Although the case was not mentioned that same evening I knew that Carrick had had to release David Bennett as there was no proper evidence to link him with the death of Imelda Burnside. Tests were still being carried out on her remains and until these came through all the DCI could do was tell him not to leave the area. I made a mental note to phone and ask him if anything had come of the discovery of the knife and truncheon in the garden over the wall.
A couple of weeks went by. Patrick returned to work to apply himself to his self-styled role of ‘Chief Inquisitor of Those Left Standing', as Michael Greenway had significant unfinished business with the late Martino Capelli's criminal empire. I stayed at home and tried to write. I began to make progress with this, forced into it by the news from James that the little house in Cherry Tree Row was no longer a crime scene. I contacted the estate agents only to be told that the solicitors acting for the owner were stalling and that other people had shown an interest in viewing the place. Alexandra appeared to have gone off the map, which, in the circumstances, I thought was understandable. I found myself beginning not to care about the house, a fair price to pay perhaps if it meant I would not have to think about the wretched woman again.

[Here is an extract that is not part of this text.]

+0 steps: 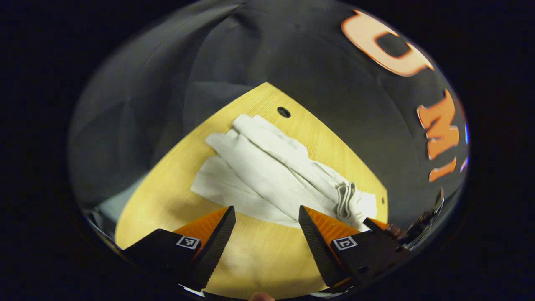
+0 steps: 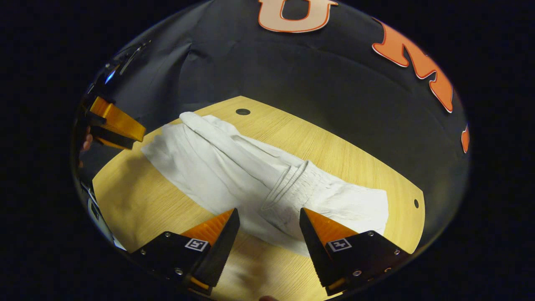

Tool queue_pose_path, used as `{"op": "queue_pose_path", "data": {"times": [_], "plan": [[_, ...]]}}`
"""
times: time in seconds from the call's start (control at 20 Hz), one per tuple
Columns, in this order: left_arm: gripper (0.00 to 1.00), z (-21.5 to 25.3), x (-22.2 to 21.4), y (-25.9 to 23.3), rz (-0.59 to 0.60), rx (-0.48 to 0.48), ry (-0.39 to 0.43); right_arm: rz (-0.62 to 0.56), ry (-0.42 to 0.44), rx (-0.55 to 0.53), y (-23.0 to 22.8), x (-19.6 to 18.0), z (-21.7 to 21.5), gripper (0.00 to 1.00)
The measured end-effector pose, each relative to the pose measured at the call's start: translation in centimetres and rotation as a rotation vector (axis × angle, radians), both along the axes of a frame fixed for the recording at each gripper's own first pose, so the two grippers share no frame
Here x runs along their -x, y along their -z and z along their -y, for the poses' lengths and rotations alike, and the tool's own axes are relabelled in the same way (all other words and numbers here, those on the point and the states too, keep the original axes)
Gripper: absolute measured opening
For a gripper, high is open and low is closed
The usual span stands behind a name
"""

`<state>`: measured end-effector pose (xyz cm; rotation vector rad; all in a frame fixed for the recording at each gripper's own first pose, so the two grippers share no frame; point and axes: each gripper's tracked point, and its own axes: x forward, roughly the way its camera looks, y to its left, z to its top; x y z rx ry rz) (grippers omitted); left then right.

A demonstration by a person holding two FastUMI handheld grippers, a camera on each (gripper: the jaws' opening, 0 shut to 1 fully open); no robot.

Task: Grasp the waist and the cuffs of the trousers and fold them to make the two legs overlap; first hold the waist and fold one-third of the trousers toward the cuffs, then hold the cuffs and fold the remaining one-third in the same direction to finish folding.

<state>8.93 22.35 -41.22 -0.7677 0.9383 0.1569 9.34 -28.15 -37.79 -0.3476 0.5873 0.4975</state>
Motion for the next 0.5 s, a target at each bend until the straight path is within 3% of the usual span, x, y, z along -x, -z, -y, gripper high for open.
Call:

The car was returned to us and I had to make myself get in it and drive to Bath station to meet Patrick off a London train. Not being able to recollect what had happened was still upsetting. I was having nightmares about driving a tractor down an almost vertical road in a mountainous region in heavy rain and braking to no effect so perhaps my subconscious knew exactly what had gone on and imagination was adding a few frills.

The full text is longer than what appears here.